EXERCISE DETAILS:
Find where "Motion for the" occurs in the data below, and retype that line and every later line exactly.

INFORMATION SUPPLIED:
= = = = =
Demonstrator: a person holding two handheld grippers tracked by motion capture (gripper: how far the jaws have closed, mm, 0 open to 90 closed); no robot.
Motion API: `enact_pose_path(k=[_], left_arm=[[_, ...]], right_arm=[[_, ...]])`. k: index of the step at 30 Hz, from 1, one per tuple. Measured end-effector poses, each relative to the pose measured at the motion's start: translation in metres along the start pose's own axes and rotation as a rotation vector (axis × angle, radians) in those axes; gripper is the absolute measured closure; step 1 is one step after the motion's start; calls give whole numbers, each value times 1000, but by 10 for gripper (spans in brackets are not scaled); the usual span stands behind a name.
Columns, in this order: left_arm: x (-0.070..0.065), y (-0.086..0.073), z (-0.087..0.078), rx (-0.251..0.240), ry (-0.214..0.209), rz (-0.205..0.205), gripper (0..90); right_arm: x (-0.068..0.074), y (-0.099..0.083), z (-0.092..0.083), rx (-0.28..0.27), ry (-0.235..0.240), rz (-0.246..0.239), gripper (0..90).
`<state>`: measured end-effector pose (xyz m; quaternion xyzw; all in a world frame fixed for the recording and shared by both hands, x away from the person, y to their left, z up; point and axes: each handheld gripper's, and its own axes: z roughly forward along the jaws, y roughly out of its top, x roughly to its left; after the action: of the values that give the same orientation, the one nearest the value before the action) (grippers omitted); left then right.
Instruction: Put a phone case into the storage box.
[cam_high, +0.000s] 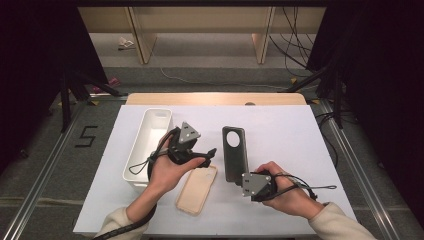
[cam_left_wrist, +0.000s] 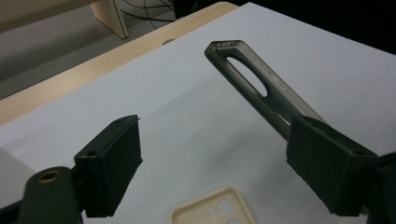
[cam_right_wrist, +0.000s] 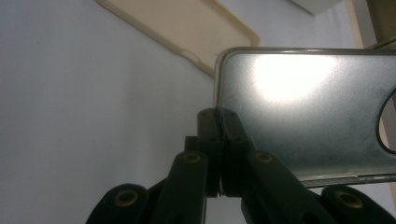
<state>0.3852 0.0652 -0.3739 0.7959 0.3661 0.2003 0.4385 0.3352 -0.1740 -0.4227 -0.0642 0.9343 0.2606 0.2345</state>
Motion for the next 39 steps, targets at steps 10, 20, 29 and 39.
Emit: enact_pose_path(k=[10, 20, 29, 39], left_arm=[[-2, 27, 32, 81, -15, -79, 326], [-5, 40, 47, 129, -43, -161, 448], [1, 43, 47, 133, -46, -205, 569], [2, 46, 48, 135, -54, -244, 639]], right_arm=[[0, 3, -2, -8, -32, -22, 894], [1, 4, -2, -1, -41, -37, 894], [1, 5, -1, 13, -50, -55, 894], [2, 7, 0, 20, -55, -68, 894]])
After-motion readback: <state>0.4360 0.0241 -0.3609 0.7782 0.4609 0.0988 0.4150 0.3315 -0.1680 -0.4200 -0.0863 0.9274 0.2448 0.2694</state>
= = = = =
COMPLETED EXERCISE:
Motion for the next 39 steps, targets at steps 10, 20, 29 and 39.
Emit: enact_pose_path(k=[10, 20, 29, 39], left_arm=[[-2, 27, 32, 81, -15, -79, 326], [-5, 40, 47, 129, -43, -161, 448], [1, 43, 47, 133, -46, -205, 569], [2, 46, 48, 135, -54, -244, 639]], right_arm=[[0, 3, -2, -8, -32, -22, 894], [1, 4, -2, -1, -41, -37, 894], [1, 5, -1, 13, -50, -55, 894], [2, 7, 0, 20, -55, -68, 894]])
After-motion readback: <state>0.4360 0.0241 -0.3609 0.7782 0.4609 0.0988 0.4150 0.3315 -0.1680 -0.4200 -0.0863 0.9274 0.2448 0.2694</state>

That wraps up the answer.